Your goal - Only one stretch of the data below is needed: the line with "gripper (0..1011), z" through the last line. Output it exactly and drop the pictures.

Dataset extract -
+ + + + + + +
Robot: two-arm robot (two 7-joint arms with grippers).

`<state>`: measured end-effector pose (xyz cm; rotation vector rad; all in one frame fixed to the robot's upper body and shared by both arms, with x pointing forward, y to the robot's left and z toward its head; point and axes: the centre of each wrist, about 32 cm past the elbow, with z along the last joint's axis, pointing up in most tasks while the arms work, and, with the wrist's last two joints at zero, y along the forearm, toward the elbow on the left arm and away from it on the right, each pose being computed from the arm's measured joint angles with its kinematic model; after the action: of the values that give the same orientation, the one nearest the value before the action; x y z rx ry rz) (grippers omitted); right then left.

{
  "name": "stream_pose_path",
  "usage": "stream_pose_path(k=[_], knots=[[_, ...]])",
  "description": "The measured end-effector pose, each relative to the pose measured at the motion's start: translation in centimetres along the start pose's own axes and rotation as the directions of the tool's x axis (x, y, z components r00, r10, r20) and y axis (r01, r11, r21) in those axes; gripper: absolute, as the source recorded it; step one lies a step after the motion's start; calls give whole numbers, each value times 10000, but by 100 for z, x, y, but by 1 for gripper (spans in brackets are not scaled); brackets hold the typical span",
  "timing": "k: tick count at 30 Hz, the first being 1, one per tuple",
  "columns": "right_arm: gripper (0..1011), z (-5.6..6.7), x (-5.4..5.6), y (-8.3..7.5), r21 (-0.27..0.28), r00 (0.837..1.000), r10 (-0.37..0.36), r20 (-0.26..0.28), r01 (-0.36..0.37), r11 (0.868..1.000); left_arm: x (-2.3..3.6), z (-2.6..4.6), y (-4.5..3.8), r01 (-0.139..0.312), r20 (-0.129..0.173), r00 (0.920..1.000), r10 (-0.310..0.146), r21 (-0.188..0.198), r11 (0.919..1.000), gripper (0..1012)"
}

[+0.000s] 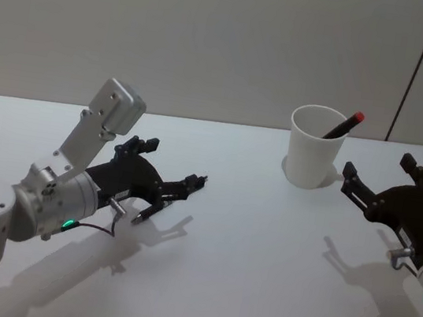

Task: Place the pen into the pen holder.

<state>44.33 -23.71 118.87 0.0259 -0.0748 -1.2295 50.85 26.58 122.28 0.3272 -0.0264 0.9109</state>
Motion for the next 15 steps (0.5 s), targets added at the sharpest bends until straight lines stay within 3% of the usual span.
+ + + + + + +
Exercise answer -
  "columns": "right_arm: gripper (0..1011), z (-5.6..6.7), x (-5.4..5.6), y (-8.3..7.5), r21 (-0.27..0.28), r00 (0.837..1.000), r10 (-0.37..0.36), r20 (-0.26..0.28), r01 (-0.36..0.37), r11 (0.868..1.000); left_arm: x (-2.3..3.6), z (-2.6..4.6), y (-4.5..3.8), r01 (-0.139..0.312), r20 (-0.129..0.173), r00 (0.920..1.000), r10 (-0.310..0.146), r21 (-0.188..0.198), r11 (0.919..1.000), gripper (0..1012)"
}

[+0.000s] 

Task: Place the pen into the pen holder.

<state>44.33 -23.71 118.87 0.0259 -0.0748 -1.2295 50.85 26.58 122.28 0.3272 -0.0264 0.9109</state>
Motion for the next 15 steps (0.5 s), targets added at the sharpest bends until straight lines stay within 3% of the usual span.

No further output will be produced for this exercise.